_Brief:_
Lines in the listing below that hold "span" are the ones to copy.

_Supplied material:_
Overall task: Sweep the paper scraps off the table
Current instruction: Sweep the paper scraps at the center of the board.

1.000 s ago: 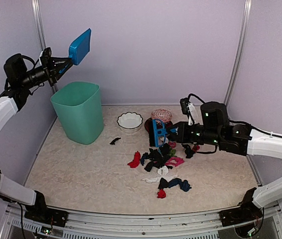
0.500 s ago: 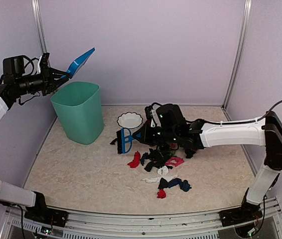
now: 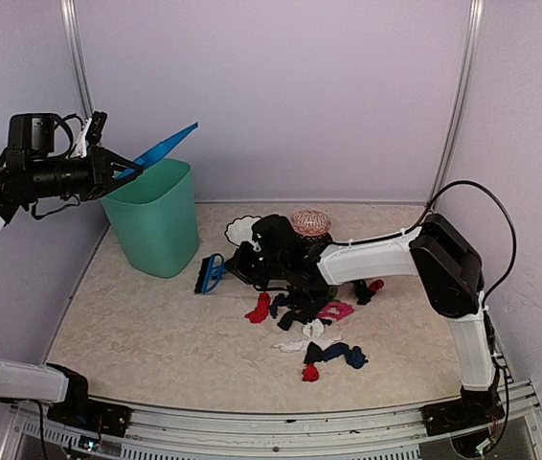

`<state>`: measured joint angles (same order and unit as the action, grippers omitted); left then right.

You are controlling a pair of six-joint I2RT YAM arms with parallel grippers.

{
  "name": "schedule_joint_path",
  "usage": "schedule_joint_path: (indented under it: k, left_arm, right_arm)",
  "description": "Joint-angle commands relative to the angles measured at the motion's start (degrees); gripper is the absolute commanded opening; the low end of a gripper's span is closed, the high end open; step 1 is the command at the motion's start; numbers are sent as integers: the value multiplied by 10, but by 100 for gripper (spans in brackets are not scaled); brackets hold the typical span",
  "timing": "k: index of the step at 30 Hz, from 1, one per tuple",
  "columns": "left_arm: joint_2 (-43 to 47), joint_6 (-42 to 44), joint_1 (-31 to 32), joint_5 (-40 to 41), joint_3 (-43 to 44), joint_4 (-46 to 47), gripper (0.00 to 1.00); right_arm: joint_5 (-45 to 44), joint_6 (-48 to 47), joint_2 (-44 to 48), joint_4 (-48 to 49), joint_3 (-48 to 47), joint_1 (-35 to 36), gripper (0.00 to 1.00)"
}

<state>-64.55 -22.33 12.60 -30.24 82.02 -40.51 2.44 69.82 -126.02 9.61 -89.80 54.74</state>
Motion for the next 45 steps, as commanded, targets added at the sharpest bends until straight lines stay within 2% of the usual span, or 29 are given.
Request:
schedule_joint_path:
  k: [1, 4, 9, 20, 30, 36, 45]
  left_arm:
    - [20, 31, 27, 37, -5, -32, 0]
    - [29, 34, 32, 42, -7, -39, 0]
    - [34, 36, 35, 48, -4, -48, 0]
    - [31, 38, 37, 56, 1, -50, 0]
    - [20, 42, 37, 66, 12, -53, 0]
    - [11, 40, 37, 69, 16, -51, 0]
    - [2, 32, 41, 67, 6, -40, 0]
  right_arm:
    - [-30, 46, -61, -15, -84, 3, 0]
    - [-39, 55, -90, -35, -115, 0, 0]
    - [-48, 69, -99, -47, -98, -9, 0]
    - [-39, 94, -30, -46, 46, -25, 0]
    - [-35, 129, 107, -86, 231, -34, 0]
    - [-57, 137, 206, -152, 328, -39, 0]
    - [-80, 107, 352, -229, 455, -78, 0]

_Written solution:_
  "description": "Joint-angle commands relative to the angles measured at the motion's start (degrees); gripper is the absolute commanded opening; the low end of a gripper's span is closed, the high end open; step 1 is the command at the motion's start; numbers are sent as integers: the value multiplied by 10, but by 100 for gripper (spans in brackets are not scaled); brackets hold the typical span",
Motion for the next 45 steps, as commanded, targets added at the sharpest bends until straight lines stay within 2% of the usual span, or 29 are given.

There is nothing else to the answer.